DISCO: Document Intelligence Suite for COmparative Evaluation
Summary: arXiv:2603.23511v1 Announce Type: cross
Abstract: Document intelligence requires accurate text extraction and reliable reasoning over document content. We introduce DISCO, a Document Intelligence Suite for COmparative Evaluation, that evaluates optical character recognition (OCR) pipelines and vision-language models (VLMs) separately on parsing and question answering across diverse document types, including handwritten text, multilingual scripts, medical forms, infographics, and multi-page documents.
Introduction
The field of document intelligence has gained significant traction in recent years, driven by the increasing need for efficient text processing and understanding across various document formats. In response to these demands, DISCO has been developed as a robust framework for evaluating the performance of different document processing technologies.
Key Features of DISCO
- Comprehensive Evaluation: DISCO focuses on evaluating both OCR pipelines and VLMs, offering insights into their respective strengths and weaknesses.

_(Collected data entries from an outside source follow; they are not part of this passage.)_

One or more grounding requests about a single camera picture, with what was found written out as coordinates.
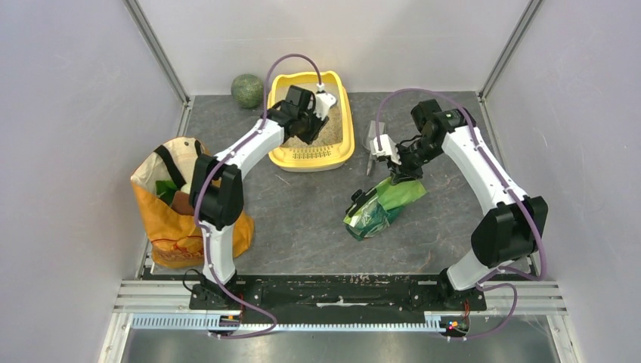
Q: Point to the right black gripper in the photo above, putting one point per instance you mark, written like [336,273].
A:
[404,172]

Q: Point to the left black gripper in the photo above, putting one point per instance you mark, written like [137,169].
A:
[319,125]

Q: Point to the green litter bag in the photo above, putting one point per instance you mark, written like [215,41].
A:
[375,209]

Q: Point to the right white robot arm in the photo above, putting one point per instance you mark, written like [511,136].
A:
[513,221]

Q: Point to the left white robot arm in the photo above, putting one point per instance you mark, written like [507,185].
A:
[216,190]

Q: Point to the yellow litter box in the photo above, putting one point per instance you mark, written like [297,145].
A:
[335,143]

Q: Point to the grey metal scoop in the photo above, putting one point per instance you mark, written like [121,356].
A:
[368,142]

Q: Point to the green round ball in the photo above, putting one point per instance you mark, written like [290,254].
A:
[246,90]

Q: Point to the orange shopping bag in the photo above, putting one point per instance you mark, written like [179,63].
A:
[161,186]

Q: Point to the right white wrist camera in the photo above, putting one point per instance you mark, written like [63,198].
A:
[384,146]

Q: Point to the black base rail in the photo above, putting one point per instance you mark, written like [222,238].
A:
[334,299]

- Diverse Document Types: The suite is designed to handle a wide array of document formats, including:
- Handwritten Text
- Multilingual Scripts
- Medical Forms
- Infographics
- Multi-page Documents
- Performance Assessment: The evaluation metrics employed by DISCO allow for a nuanced understanding of how these technologies perform under different conditions.
Results and Findings
Our evaluation shows that performance varies substantially across tasks and document characteristics, underscoring the need for complexity-aware approach selection. The findings reveal several critical insights:
- Reliability of OCR Pipelines: OCR technologies are generally more reliable for processing handwritten documents and handling long or multi-page texts. This is largely due to the explicit text grounding they provide, which enhances text-heavy reasoning capabilities.
- Advantages of VLMs: Vision-language models have shown superior performance in dealing with multilingual text and visually rich layouts. Their ability to integrate visual and textual information is crucial for effective document understanding.
- Impact of Task-aware Prompting: The implementation of task-aware prompting has yielded mixed results. While it has improved performance on certain document types, it has also led to performance degradation on others, highlighting the importance of tailored approaches in document processing.
Conclusion
The findings presented in this evaluation provide empirical guidance for selecting appropriate document processing strategies based on specific document structures and reasoning demands. As both OCR and VLM technologies continue to evolve, DISCO serves as a critical tool for researchers and practitioners aiming to enhance document intelligence applications.
Future Work
Looking ahead, further research is necessary to refine the evaluation criteria and expand the range of document types assessed. Continuous improvements in both OCR and VLM technologies are expected, making it essential to revisit and update the DISCO framework regularly.